Annotation of the Protein Coding Regions of the Equine Genome
Host genetic influence on papillomavirus-induced tumors in the horse. Cancer , — Sarkar, S. A missense mutation in damage-specific DNA binding protein 2 is a genetic risk factor for limbal squamous cell carcinoma in horses. Gaunitz, C. Schubert, M. Prehistoric genomes reveal the genetic foundation and cost of horse domestication.
Natl Acad. USA , E—E Librado, P. Tracking the origins of Yakutian horses and the genetic basis for their fast adaptation to subarctic environments. Ancient genomic changes associated with domestication of the horse. Rebolledo-Mendez, J. Comparison of the equine reference sequence with its sanger source data and new illumina reads. Hestand, M. Annotation of the protein coding regions of the equine genome. Raudsepp, T.
A 4, marker integrated physical and comparative map of the horse genome. Genome Res. Zimin, A. Bioinformatics 29 , — Miller, J. Aggressive assembly of pyrosequencing reads with mates.
Do you have an account?
Bioinformatics 24 , — Putnam, N. Chromosome-scale shotgun assembly using an in vitro method for long-range linkage. Marks, P. Burns, E. Generation of an Equine Biobank to be used for functional annotation of animal genomes project. BUSCO: assessing genome assembly and annotation completeness with single-copy orthologs.
Bioinformatics 31 , — Fiddes, I. Berlin, K. Assembling large genomes with single-molecule sequencing and locality-sensitive hashing. Lieberman-Aiden, E. Comprehensive mapping of long-range interactions reveals folding principles of the human genome. Deng, X. Bipartite structure of the inactive mouse X chromosome. Genome Biol.

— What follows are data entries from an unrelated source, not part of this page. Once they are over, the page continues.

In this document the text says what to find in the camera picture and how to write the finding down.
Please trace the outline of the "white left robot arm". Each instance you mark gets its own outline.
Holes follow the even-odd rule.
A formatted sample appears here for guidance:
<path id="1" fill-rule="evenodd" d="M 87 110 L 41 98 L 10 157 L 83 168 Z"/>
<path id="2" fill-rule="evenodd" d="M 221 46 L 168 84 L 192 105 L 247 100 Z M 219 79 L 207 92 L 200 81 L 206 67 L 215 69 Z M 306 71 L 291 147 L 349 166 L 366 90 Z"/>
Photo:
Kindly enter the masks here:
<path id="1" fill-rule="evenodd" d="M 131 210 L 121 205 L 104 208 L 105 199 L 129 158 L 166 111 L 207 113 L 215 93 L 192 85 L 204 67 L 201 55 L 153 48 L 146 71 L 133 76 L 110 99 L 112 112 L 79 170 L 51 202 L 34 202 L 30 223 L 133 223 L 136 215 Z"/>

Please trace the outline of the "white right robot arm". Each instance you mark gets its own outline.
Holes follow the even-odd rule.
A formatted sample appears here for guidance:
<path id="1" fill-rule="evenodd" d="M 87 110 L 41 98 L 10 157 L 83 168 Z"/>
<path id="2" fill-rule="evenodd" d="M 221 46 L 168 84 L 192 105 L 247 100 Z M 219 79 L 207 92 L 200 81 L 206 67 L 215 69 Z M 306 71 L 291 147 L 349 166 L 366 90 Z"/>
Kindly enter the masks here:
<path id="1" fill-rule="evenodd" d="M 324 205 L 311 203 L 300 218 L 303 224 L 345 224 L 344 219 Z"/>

Researchers Define Genomics Applications in the Horse Industry
Myers, E. A whole-genome assembly of Drosophila. Koren, S. Reducing assembly complexity of microbial genomes with single-molecule sequencing. Kurtz, S. Versatile and open software for comparing large genomes. Li, H. GN] , v2 Wu, T. Bioinformatics 21 , — Fast and accurate short read alignment with Burrows—Wheeler transform.